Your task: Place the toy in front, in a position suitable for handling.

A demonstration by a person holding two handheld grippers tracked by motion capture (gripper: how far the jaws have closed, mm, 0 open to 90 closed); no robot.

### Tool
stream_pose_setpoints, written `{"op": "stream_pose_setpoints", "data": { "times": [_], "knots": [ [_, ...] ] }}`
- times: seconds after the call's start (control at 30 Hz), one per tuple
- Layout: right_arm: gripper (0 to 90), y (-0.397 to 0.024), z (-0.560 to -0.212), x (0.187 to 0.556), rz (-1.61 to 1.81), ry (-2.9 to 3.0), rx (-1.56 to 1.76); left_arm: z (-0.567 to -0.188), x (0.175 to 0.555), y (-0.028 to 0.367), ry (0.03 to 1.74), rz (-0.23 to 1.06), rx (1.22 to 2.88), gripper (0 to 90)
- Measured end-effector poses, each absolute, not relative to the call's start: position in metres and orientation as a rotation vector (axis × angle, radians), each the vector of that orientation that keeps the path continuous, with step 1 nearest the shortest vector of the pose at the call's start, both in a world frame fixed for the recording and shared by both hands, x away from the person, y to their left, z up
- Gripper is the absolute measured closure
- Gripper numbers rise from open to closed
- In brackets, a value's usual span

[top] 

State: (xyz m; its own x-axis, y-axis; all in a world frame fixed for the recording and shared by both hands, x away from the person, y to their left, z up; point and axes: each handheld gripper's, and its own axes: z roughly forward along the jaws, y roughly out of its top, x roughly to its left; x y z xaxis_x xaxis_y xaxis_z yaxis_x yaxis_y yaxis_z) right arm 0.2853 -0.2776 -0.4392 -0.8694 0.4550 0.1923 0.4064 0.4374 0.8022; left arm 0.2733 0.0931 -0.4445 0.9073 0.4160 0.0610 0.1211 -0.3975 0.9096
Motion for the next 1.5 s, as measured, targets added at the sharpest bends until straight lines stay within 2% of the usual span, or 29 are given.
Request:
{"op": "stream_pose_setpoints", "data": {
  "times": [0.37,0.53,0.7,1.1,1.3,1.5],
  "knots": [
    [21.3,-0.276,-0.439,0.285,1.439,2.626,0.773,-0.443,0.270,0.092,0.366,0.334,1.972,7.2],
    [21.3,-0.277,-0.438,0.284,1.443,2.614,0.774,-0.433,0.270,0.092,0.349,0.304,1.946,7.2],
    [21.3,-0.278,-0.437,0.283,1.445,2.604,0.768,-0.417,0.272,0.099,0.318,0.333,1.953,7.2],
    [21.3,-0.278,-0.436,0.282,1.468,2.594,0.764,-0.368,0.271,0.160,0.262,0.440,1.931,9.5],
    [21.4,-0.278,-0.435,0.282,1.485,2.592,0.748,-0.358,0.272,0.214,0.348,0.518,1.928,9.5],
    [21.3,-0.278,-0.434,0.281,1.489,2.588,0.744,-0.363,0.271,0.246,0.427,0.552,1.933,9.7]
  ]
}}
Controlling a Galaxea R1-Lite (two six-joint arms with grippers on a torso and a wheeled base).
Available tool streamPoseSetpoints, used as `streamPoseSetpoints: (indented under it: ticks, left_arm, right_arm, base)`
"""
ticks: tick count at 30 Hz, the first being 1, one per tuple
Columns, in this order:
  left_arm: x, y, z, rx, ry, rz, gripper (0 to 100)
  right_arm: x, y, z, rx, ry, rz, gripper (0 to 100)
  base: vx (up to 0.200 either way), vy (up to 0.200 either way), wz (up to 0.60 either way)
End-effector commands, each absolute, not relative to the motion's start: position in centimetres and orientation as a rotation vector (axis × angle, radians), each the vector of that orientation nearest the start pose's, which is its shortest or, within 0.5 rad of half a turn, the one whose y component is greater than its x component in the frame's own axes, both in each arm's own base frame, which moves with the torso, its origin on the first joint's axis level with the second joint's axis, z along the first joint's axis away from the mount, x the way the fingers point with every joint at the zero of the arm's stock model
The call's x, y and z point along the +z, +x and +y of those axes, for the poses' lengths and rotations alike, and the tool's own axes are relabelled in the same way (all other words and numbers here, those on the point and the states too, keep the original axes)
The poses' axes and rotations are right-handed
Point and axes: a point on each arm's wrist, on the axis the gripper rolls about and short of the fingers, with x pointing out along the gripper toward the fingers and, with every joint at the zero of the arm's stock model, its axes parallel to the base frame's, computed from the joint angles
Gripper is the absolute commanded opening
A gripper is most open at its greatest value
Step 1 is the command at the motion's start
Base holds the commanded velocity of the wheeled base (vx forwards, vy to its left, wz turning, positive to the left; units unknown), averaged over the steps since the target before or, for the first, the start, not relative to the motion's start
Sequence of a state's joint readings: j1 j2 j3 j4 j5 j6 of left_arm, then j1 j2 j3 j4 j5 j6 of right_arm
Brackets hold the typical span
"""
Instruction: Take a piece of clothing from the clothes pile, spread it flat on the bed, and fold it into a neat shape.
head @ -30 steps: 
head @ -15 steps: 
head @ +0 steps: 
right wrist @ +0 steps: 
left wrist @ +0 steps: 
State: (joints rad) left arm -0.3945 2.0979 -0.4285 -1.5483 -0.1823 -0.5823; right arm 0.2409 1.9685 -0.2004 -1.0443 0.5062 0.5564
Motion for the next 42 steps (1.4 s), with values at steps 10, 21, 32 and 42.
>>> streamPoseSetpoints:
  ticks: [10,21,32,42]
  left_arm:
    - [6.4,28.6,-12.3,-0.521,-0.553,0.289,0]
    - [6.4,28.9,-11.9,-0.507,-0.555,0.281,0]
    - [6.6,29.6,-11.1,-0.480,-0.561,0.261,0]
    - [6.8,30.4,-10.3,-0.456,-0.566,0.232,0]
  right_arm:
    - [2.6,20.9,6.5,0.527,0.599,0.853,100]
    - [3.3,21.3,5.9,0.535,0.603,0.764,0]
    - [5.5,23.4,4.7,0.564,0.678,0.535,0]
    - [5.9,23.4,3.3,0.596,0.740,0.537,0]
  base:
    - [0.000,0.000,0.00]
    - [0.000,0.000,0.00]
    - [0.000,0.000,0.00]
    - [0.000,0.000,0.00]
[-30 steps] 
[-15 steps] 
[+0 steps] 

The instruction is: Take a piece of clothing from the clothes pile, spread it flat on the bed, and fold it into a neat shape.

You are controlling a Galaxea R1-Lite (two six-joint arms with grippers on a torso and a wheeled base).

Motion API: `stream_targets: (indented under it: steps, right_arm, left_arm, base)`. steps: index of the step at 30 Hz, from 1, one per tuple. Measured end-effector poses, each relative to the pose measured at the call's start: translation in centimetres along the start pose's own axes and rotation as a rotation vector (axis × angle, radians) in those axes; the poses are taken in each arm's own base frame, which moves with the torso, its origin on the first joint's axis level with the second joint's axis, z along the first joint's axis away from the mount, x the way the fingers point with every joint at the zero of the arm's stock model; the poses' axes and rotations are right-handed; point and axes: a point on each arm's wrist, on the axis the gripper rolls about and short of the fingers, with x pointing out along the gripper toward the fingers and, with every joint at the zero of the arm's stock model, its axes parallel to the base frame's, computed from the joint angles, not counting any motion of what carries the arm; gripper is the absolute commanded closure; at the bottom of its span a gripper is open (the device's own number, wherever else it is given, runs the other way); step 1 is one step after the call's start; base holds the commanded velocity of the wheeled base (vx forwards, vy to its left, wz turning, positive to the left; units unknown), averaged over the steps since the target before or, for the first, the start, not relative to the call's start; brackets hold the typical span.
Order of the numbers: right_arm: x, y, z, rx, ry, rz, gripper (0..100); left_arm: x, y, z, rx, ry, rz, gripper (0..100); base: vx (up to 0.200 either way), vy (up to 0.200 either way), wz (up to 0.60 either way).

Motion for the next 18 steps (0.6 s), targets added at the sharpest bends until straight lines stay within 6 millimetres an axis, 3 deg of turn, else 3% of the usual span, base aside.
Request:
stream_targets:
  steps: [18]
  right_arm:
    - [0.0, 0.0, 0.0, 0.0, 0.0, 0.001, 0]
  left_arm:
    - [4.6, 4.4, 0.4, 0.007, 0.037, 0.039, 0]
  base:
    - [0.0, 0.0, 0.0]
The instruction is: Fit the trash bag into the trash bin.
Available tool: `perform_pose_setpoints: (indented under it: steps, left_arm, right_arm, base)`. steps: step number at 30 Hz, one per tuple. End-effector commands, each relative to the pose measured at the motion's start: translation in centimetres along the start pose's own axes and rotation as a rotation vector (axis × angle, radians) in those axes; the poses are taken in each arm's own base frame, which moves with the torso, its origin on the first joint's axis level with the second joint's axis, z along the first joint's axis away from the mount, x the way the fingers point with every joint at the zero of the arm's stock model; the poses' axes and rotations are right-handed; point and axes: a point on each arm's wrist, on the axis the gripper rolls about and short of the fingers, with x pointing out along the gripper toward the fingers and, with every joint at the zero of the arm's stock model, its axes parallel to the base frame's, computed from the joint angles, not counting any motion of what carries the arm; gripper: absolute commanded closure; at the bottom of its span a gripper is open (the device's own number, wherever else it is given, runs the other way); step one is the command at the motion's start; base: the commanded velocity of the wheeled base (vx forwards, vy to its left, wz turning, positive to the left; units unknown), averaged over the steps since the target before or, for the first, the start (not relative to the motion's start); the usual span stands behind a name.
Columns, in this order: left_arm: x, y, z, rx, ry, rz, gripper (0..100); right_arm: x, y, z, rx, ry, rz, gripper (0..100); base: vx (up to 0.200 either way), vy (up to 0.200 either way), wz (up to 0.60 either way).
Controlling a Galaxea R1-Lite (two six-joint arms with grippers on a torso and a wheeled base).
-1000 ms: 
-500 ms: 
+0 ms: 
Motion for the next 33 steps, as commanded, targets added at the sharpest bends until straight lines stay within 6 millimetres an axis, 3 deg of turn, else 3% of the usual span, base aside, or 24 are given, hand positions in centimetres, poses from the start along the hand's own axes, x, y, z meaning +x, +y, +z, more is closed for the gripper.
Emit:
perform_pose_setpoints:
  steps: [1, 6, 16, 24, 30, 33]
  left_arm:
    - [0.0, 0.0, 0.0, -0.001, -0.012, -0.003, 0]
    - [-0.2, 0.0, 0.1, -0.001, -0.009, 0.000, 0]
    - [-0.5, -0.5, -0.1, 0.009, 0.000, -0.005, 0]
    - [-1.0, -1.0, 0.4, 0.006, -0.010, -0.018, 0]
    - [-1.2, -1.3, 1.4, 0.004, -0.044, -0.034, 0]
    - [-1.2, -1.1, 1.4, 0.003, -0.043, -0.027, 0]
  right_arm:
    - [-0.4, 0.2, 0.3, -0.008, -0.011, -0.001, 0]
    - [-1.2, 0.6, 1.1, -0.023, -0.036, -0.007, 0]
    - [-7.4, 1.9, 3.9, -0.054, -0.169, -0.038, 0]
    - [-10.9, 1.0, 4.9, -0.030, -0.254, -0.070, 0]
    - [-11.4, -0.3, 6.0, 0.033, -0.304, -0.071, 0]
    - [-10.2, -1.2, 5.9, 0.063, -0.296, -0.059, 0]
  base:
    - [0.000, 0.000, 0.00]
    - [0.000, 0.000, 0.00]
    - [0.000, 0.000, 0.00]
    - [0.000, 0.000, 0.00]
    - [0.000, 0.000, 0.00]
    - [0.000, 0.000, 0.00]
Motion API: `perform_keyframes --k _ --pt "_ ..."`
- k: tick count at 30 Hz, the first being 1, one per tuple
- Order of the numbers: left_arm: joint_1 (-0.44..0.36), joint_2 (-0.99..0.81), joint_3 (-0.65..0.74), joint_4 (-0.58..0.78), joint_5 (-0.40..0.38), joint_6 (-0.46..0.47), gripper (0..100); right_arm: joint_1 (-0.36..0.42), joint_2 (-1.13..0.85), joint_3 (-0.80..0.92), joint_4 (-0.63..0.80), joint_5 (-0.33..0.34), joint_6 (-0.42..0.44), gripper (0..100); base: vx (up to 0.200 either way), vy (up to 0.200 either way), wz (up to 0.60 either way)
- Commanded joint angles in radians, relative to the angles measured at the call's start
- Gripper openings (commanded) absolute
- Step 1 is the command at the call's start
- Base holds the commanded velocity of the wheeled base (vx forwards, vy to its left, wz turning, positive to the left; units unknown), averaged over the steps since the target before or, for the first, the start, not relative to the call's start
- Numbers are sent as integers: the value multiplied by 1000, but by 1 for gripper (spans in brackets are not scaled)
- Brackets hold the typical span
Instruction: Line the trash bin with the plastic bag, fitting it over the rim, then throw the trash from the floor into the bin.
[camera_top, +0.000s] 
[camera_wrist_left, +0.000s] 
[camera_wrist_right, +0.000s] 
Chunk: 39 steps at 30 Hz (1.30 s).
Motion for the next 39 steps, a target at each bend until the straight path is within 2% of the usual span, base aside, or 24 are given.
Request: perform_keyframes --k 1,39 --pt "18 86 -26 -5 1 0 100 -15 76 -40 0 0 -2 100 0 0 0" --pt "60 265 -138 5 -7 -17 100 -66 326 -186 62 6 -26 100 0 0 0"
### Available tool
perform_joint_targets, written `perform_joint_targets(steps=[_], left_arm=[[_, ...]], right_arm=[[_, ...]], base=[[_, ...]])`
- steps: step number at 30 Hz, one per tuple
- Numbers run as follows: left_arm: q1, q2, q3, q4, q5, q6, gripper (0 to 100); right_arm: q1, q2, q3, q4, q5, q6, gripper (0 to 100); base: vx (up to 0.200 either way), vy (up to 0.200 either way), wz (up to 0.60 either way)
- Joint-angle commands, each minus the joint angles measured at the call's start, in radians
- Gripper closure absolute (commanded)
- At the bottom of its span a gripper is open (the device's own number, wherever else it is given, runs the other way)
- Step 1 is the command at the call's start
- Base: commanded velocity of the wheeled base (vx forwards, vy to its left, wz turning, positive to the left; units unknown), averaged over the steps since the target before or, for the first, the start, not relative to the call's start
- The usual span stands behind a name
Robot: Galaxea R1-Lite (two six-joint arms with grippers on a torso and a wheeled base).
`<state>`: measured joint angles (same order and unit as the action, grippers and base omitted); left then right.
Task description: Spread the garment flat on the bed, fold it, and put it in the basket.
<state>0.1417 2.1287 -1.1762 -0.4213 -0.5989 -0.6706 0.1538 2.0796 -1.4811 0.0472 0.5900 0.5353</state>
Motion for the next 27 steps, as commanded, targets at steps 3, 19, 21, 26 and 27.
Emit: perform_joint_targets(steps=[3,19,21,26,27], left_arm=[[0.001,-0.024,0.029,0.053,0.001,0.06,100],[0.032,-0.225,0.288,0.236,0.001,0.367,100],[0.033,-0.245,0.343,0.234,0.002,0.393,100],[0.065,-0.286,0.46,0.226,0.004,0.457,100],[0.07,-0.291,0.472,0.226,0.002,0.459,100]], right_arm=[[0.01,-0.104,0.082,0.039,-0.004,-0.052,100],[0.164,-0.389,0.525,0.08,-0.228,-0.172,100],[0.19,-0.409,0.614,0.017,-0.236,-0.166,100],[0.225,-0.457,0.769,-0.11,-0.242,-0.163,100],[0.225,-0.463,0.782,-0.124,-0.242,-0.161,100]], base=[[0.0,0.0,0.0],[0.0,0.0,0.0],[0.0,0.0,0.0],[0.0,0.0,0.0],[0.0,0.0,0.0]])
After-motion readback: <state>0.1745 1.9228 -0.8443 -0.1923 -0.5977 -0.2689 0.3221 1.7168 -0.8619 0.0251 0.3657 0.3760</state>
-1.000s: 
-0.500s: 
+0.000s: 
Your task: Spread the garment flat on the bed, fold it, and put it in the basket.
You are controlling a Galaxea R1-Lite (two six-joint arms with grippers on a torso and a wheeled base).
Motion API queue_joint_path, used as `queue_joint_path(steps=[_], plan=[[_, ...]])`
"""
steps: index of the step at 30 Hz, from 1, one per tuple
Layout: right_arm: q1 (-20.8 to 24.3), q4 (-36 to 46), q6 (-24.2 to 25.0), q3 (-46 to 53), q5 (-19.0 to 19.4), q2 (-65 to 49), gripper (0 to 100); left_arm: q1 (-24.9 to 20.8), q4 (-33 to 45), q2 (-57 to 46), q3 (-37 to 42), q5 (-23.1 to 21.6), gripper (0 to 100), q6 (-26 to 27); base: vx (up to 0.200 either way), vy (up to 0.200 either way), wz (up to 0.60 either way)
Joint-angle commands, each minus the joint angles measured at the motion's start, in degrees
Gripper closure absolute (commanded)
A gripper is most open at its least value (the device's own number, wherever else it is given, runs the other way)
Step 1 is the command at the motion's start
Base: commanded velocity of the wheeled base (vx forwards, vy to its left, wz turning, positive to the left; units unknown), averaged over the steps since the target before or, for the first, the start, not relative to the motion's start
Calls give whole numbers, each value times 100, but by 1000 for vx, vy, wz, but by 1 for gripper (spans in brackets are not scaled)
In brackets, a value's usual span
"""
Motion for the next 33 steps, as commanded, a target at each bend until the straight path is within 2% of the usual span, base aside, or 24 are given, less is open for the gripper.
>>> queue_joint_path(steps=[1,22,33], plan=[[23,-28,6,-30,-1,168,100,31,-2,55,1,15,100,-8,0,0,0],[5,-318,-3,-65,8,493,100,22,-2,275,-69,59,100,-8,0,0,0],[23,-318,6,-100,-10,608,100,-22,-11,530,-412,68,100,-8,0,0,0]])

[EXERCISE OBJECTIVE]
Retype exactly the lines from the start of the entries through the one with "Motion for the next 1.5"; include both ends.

[RESULT]
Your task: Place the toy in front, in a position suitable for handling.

A demonstration by a person holding two handheld grippers tracked by motion capture (gripper: how far the jaws have closed, mm, 0 open to 90 closed); no robot.

### Tool
stream_pose_setpoints, written `{"op": "stream_pose_setpoints", "data": { "times": [_], "knots": [ [_, ...] ] }}`
- times: seconds after the call's start (control at 30 Hz), one per tuple
- Layout: right_arm: gripper (0 to 90), y (-0.397 to 0.024), z (-0.560 to -0.212), x (0.187 to 0.556), rz (-1.61 to 1.81), ry (-2.9 to 3.0), rx (-1.56 to 1.76); left_arm: z (-0.567 to -0.188), x (0.175 to 0.555), y (-0.028 to 0.367), ry (0.03 to 1.74), rz (-0.23 to 1.06), rx (1.22 to 2.88), gripper (0 to 90)
- Measured end-effector poses, each absolute, not relative to the call's start: position in metres and orientation as a rotation vector (axis × angle, radians), each the vector of that orientation that keeps the path continuous, with step 1 nearest the shortest vector of the pose at the call's start, both in a world frame fixed for the recording and shared by both hands, x away from the person, y to their left, z up
- Gripper is the absolute measured closure
- Gripper numbers rise from open to closed
- In brackets, a value's usual span

[top] 

State: (xyz m; its own x-axis, y-axis; all in a world frame fixed for the recording and shared by both hands, x away from the person, y to their left, z up; point and axes: each handheld gripper's, and its own axes: z roughly forward along the jaws, y roughly out of its top, x roughly to its left; x y z xaxis_x xaxis_y xaxis_z yaxis_x yaxis_y yaxis_z) right arm 0.2853 -0.2776 -0.4392 -0.8694 0.4550 0.1923 0.4064 0.4374 0.8022; left arm 0.2733 0.0931 -0.4445 0.9073 0.4160 0.0610 0.1211 -0.3975 0.9096
Motion for the next 1.5 s, as measured, targets added at the sharpest bends until straight lines stay within 2% of the usual span, or 29 are given.

Work on this exercise is now complete.